Alfred married Elizabeth Victoria Teague in 1859 and they had eleven children:
Charles Alfred 1860-1890 bachelor died of kidney disease, heart disease and exhaustion
Ernest Alexander 1861-1863 died in infancy
William Herbert 1862-1936 married Lilian Priscilla Vivian
Victoria Grace 1864-1898 spinster
Sidney Howard 1865-1922 married Susan Tremayne
Elsie Mary 1867-1953 married William Thomas Lawrence – one daughter
Edward Arthur 1868-? he may have emigrated and died in Tasmania in 1950
Edgar Temple 1869-1949 married Beryl Gardner – one daughter
Annie Ethel 1871-1956 spinster
Ida Winifred 1873-1933 married William John Cropley no children
Frederick Harold 1873-1908 stock broker, bachelor
In later life he had one of the largest tin smelters in the world. The output of tin from his smelting works amounted to £1,000,000 a year. He was also an alderman and Justice of the Peace.
He and his large family lived at Tolvean House in Redruth.
Tolvean House, Redruth
Alfred died of pneumonia on 5 Mar 1915 and left an estate valued at £239,934.
James Lanyon 1845-1913
John Charles’ youngest surviving son was James born in 1845. He moved to Lancashire and became a cotton and linen merchant. He married Mary Anne Sargent in 1868 and they had two children:
Gordon Dingley 1869-1935 married Nellie Barnes
Cleeland Mead 1873-1949 married Joseph Richard Buckley – two children
Grandsons
Theodore Tasman Lanyon 1864-1949
Theodore was the eldest son of George Lanyon and Susan Ida Crisp, he was born in Falmouth. In 1897 he married Bessie Michell Jose at Perranarworthal, Cornwall. They had four children. In 1938 he married for a second time to Katharine Myvanwy Jean Macleod Parry who was 46 years younger! Theodore was Fleet Paymaster for the Royal Navy.
George Edward Lanyon 1867-1916
George was the second son of George and Susan. He was a doctor and in 1902 he married Polly Bullmore. They had six children.
Polly with a child on her knee, sitting in front of her father-in-law, George Lanyon
Norman Crisp Lanyon 1869-1917
Norman was the third son of George and Susan. He married Dorothy Mead, a cousin, and they had three children. Norman died on 16 May 1917 when he was shipwrecked in the English Channel by a torpedo.
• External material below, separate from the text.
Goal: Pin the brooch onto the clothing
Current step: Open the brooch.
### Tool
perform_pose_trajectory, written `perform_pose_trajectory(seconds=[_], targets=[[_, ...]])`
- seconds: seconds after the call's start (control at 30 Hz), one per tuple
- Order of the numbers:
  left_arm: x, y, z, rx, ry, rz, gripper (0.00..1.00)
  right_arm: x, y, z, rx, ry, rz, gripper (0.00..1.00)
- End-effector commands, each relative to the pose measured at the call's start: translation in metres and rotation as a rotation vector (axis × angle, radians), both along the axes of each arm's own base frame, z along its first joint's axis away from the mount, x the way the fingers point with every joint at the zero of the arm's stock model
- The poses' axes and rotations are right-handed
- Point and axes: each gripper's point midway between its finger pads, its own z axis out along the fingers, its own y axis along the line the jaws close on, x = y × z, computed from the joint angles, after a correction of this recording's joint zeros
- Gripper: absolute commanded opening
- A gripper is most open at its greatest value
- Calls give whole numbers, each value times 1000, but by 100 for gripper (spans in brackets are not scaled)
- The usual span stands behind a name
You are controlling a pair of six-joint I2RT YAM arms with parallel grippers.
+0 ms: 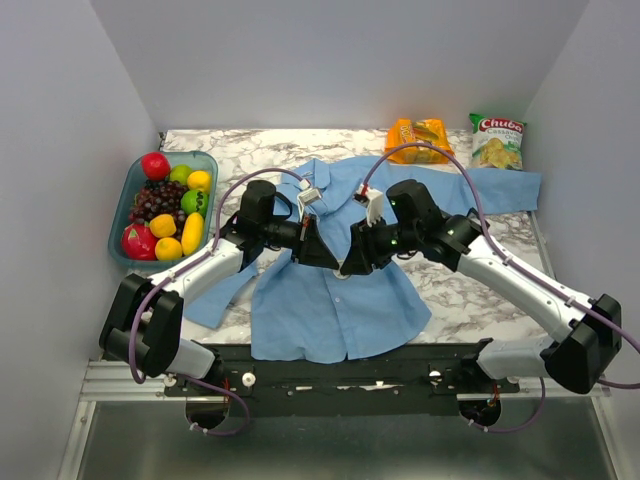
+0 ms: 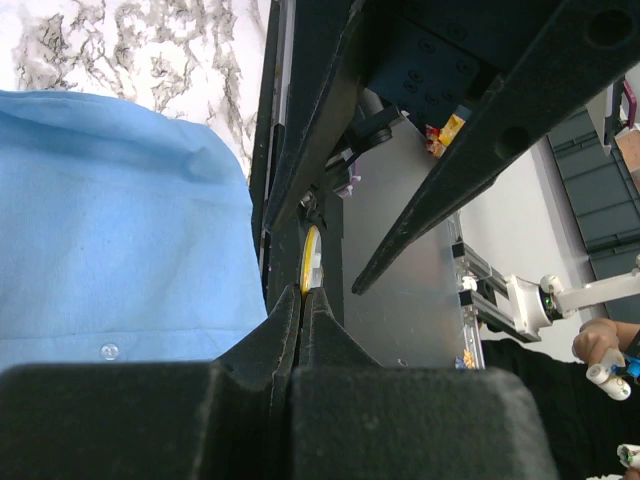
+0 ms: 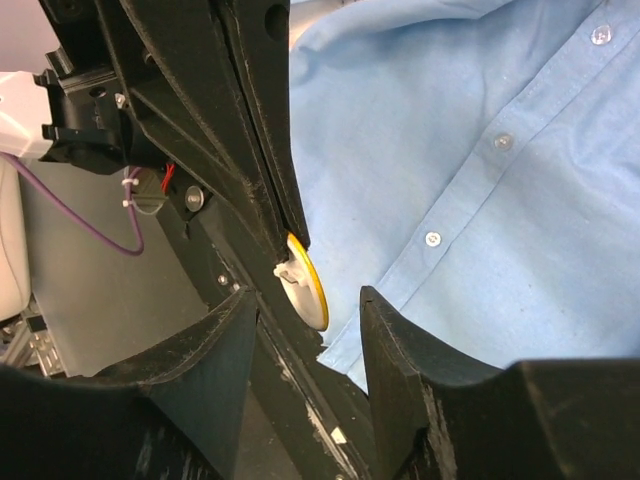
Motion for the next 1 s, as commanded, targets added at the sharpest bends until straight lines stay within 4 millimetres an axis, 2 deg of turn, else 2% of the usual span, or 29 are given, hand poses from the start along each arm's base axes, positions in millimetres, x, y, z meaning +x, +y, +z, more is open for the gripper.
perform_pose_trajectory(seconds=[0.0, 0.2, 0.3, 0.83, 0.97], targets=[[0, 0, 8, -14, -41, 3, 0, 1, 8, -3, 21, -14, 27, 51], [1, -1, 9, -14, -41, 3, 0, 3, 11, -4, 24, -10, 28, 36], [0, -1, 8, -14, -38, 2, 0, 3, 10, -5, 19, -10, 23, 32], [0, -1, 10, -20, -36, 4, 0, 14, -3, -23, -101, -36, -54, 24], [1, -2, 10, -26, -37, 3, 0, 12, 1, -24, -116, -52, -48, 23]])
William Herbert Lanyon 1862-1935
William Herbert (Willie) Lanyon
William was the third son of Alfred Lanyon and Elizabeth Victoria Teague. The 1901 census described him as a professor of music but earlier and later censuses describe him as having no occupation and having ‘private means’. He married in 1916 at the age of 54 to Lillian Priscilla Vivian. They had two children:
Lysbeth Mary Priscilla 1917-2008
George Peter 1918-1964 – (see post ‘Soaring Flight – The Artist Peter Lanyon’)
William’s bookplate
Sidney Howard Lanyon 1865-1922
Sidney was the fourth son of Alfred and Elizabeth. He was a gas engineer in his father’s business and in 1892 he married Susan Tremayne. They had three children.